There’s a lot more to high school than academics. Just ask Isabel S., who had trouble fitting in and socializing with her fellow students — which made it hard to concentrate in class as she found herself procrastinating on homework and falling behind. Then she transferred to our school where she was paired with an Alumni Ambassador, a recent graduate with a similar high school experience. The peer mentoring Isabel received helps students build community while making them more likely to persist through academic difficulty.1
“My ambassador is Jolie, and she instantly made me feel welcome at my new school,” said Isabel. “She taught me to feel comfortable being around other people and encouraged me to join the Student Leadership Committee where I could socialize with people while working together on events.”
Before Jolie came here, she too felt lost in high school. Her experience at high school was hectic and she felt like she was falling through the cracks. “Traditional high school for me was a struggle.

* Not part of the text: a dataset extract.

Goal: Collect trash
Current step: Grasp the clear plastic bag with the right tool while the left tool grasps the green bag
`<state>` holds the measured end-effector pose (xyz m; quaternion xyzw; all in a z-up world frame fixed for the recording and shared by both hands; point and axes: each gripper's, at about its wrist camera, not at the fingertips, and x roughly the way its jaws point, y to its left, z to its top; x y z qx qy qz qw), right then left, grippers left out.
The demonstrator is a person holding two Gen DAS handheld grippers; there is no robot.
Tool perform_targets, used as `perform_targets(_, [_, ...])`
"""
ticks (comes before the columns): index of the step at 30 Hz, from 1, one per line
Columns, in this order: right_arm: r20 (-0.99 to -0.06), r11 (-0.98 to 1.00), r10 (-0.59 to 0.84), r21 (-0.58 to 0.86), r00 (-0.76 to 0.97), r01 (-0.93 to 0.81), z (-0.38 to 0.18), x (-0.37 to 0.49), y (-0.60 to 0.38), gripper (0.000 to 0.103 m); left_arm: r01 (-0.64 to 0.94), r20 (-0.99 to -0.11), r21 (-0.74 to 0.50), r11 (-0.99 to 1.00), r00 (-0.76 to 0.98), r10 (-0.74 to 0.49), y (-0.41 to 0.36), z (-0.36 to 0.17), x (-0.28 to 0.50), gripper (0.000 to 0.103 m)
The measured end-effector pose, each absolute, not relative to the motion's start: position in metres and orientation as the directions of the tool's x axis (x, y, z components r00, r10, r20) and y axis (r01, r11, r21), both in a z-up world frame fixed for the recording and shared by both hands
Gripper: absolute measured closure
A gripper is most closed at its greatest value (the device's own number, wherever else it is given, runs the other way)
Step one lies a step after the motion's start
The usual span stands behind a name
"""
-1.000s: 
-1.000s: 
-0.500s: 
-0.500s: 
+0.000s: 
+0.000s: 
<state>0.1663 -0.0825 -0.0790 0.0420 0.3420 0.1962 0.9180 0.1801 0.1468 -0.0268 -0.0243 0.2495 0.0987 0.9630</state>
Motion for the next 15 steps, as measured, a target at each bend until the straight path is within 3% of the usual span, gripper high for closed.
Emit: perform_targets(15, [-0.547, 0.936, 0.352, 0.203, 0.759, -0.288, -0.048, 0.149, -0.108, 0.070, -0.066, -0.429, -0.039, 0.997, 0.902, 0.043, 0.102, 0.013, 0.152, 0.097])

I was always falling behind and couldn’t find my groove,” she explained. “I was just longing to be heard.”
And heard she was. “Everyone at here is so caring, and the needs of their students are always the top priority,” Jolie said. “So now as an ambassador, I can give students that same attention and understanding.” Most of our students come after struggling in a traditional school and in need of instruction that better meets their learning style. We provide twice the number of school counselors and tutors and our Alumni Ambassadors act as mentors, facilitators and friends to students.

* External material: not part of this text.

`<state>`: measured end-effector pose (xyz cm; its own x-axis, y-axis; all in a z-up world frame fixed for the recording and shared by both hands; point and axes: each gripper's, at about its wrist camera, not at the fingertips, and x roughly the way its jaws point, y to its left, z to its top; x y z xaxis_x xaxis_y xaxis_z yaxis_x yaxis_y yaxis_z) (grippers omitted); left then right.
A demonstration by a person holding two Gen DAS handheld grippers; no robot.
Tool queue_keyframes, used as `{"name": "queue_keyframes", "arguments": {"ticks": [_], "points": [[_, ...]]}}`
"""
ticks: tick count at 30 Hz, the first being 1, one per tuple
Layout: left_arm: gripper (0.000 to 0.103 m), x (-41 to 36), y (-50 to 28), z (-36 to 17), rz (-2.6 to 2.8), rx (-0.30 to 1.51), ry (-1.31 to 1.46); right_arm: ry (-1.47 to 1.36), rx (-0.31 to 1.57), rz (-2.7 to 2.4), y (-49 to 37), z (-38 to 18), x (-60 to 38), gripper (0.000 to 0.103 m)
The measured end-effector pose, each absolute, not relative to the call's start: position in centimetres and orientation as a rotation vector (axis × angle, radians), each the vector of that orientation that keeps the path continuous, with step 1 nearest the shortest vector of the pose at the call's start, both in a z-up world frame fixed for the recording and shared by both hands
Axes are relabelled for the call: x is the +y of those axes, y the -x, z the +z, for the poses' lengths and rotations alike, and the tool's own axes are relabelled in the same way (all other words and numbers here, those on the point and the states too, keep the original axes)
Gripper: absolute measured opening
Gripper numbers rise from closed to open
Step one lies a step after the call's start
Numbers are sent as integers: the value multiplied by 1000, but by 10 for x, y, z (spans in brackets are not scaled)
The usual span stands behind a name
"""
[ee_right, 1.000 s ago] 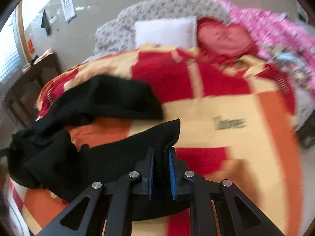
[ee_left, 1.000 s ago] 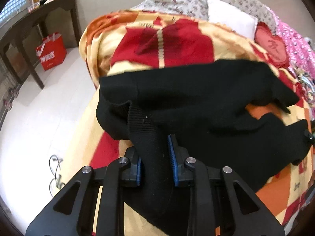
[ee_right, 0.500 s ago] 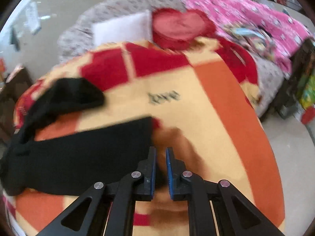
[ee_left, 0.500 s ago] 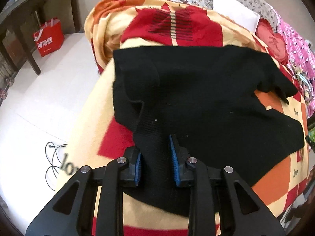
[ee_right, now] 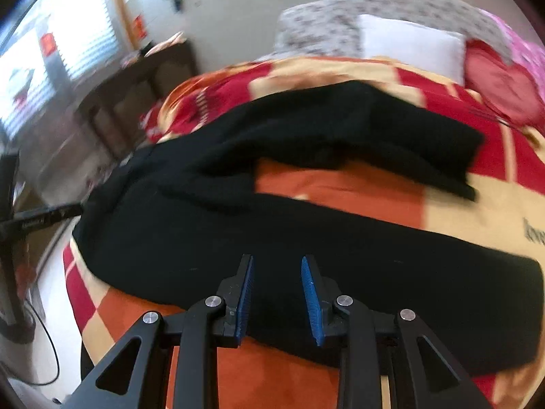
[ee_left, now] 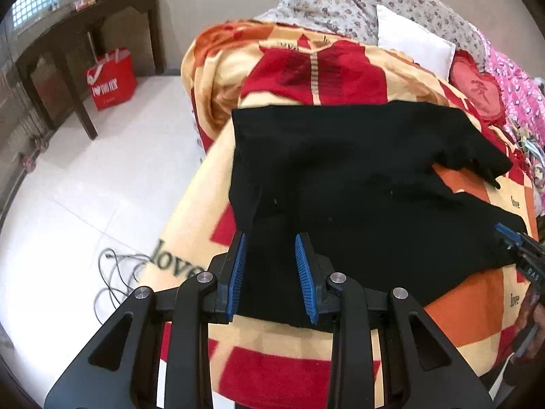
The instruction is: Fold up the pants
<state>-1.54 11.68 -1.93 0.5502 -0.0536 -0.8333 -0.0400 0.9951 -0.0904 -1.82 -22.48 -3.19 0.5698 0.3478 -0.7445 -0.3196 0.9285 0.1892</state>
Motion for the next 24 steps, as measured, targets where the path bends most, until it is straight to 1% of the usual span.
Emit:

“I head up a Student Leadership Committee and I strive to teach students to take initiative and involve themselves in the community,” she added. “Plus, I work with the school counselors to help students finish their career exploration elective credits and to complete student aid and college applications.”
January is National Mentoring Month to raise awareness about how one conversation, one experience and one mentor can positively change a young person’s life. We started our Alumni Ambassador program six years ago to offer an extra layer of support to students. This part-time position is offered to recent grads who demonstrated leadership and initiative. Many of the ambassadors are pursuing post-secondary education or vocational training while mentoring students.
Jolie graduated in 2020 and is working on her associate degree at a community college – the first in her immediate family to do either. She plans to complete a four-year program with a major in psychology and aspires to go to medical school. Her advice to other students who have been struggling in school is to understand the importance of perseverance. “If you want to grow, it’s important to step out of your comfort zone.”